Some of the performances in this movie were fine, but not too many.  Nick Cage … I suppose I don’t really need to say it, do I?  For the first 20 minutes of the movie, I was thinking he toned it down and was not annoyingly overacting the entire time, but then he started doing it again.  Idris Elba did a good enough job with the performance, but his French accent made him go over the top on occasion.  He’s not really French, he’s English.  But he literally kills two guys by throwing a bottle of wine at them, shooting them, and then berating them for wasting good wine.  It’s a shame they cut out the part where he choked someone with cheese and snails.  Ciaran Hinds and Violante Placido do solid jobs in the movie, and Johnny Whitworth and Fergus Riordan made no impact whatsoever.  I was really happy to see Christopher Lambert in the movie, but he didn’t have a very big role.

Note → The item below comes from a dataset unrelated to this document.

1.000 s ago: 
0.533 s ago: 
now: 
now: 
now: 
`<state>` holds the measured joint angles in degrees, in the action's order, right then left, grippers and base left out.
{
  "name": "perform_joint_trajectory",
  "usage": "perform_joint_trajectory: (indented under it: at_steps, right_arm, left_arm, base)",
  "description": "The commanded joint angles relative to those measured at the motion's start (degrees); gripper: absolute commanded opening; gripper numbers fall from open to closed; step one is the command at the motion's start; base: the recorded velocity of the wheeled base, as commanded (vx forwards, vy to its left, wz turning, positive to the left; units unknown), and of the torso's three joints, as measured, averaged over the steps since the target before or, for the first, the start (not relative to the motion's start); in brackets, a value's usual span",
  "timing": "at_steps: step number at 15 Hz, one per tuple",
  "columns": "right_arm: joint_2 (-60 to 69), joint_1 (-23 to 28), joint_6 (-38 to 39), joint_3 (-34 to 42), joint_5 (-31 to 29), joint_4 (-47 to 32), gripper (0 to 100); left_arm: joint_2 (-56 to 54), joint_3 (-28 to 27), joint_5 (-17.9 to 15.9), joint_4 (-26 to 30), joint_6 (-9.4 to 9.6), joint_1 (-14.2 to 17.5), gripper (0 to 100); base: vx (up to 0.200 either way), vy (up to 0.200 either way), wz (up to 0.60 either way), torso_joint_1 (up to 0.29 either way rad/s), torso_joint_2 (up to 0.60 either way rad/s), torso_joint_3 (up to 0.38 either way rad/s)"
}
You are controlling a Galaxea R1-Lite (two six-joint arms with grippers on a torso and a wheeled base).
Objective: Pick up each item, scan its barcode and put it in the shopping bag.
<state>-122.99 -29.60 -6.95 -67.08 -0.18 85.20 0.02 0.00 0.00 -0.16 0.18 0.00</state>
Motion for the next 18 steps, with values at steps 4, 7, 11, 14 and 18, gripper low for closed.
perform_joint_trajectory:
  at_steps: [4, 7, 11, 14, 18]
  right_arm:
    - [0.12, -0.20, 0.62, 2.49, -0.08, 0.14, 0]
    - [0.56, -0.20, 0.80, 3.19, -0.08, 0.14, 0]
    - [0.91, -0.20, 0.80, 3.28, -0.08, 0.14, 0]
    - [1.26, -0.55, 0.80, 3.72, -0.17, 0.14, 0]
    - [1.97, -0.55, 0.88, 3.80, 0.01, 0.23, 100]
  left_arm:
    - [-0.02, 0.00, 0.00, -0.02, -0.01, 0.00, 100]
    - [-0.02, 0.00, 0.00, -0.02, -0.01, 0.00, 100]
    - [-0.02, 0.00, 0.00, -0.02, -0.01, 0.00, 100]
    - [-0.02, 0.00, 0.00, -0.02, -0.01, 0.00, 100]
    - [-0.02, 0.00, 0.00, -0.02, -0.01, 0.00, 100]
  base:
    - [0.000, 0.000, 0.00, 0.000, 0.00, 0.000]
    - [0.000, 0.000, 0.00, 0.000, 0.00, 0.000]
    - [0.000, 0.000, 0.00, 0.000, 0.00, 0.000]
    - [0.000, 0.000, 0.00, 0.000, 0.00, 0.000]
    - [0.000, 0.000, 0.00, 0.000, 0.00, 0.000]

I must say, easily the best part of this movie is the trailer for the new Spider-Man that preceded it.  As for this movie, they somehow managed to made a movie worse than the original Ghost Rider.  And we thought it couldn’t be done…  There were a couple of parts in the action scenes that were bona fide badasslery, but the rest of it was crap.  Neveldine/Taylor continue to beat the shit out of the dead horse that is their Rollerblade riding style of directing, making most of the scenes shaky and nauseating.  If you wanted to see what Crank would look like if Chev Chelios’ head was on fire, this might be the movie for you.  Also, you might enjoy this box of Crayons and a padded room, but you can always keep drawing with your own feces.  The Ghost Rider himself looks better, but acts worse.  And so does Nick Cage.  I can’t recommend you watch this movie in the theaters.  It’s too expensive and I’m pretty sure they won’t give me my money back if I call and complain.  If you REALLY want to see this, it’ll probably be on RedBox in no time.  I’m looking out for you.  Ghost Rider: Spirit of Vengeance gets “Roadkill” out of “I will eat your stinking soul!”